The WISARD Architecture

Professor Igor Alexander at Imperial College London has used a different approach to creating his neural networks, the so called WISARD program (the name is based on the initials of the people who created it). It doesn't both with all those weights, back propagation or anything like that. Instead, it uses addressable memory slots.

Discriminator Elements

Consider a very simple memory chip with sixteen memory locations, each of which contains either a 0 or a 1. I have represented them in this table, filling it with 1s and 0s randomly:

Because this memory has 16 elements, it can be accessed with a binary address of 4 bits, giving addresses from 0000 (which is binary for 0, i.e. the first slot) to 1111 (which is binary for 15, i.e. the last slot). The addresses count from 0 to 15, of course, rather than from 1 to 16. We call this simple memory a discriminator element, and like any memory, it can be read or written to. You specify an address and either read the 1 or 0 in memory, or tell it to write in a 1 or 0 as appropriate.

Here is a Java applet that demonstrates the action of a single discriminator element. The elements of the memory are displayed down the screen, each with its own address. To extract an element, specify an address at the top by clicking on the 0s and 1s.

Click here to if you want the Java source code

So how does this relate to neural networks exactly? Well, discriminator elements do behave similarly to neurons - they have a series of inputs (a four bit address in this case) and produce an output (a 1 or 0). Here's how we link them together to form a network.

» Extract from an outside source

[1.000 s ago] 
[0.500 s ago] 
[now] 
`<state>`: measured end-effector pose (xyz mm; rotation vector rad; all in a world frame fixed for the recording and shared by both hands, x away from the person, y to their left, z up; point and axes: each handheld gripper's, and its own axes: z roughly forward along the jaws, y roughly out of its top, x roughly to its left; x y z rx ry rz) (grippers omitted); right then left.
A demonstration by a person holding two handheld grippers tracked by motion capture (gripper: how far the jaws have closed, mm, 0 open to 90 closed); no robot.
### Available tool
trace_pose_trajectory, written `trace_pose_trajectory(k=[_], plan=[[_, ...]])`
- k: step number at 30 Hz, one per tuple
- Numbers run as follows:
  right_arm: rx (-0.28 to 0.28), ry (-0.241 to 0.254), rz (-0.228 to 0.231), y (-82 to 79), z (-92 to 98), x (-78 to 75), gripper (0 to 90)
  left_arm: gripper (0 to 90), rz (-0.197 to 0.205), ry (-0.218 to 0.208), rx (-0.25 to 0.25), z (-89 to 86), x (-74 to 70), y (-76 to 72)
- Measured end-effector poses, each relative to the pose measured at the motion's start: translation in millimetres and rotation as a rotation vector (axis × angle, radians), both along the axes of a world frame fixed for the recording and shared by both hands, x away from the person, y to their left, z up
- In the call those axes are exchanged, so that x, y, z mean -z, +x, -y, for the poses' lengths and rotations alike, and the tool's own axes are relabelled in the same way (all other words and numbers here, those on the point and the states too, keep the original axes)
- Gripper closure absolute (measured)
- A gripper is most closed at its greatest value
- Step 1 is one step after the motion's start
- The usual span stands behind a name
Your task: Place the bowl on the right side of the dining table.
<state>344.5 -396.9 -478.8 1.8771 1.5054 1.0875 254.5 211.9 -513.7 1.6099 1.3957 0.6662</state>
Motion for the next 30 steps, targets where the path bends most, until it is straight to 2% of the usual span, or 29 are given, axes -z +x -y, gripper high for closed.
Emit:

Networks of Discriminator Elements

Consider an image in an 8-by-8 square consisting only of binary pixels (i.e. the image consists of 64 spots which can only be 0 or 1). Four of these pixels, chosen at random, are chosen and are wired up as the four address bits of the discriminator element:

Since the pixels of the picture can be 1 or 0, the actual output from the discriminator element will depend on what the parts of the picture are that happen to coincide with the four pixels chosen to be the address bits.

Of course, there is no reason why we should have to limit ourselves to one discriminator element. There are 64 pixels in the picture, enough to drive 16 discriminator elements, each with a 4-bit address. The image is split into groups of 4 bits, each picked randomly from the image itself, forming a tangled web linking the image with the 16 discriminator elements. All these together form one WISARD-style neural network, one discriminator.

A demonstration of a WISARD discriminator

The following Java applet demonstrates a discriminator made from 16 elements, each the same format as in the applet above. This discriminator would form one part of a full recogniser - it would be used to recognise one particular input pattern (and variations of it).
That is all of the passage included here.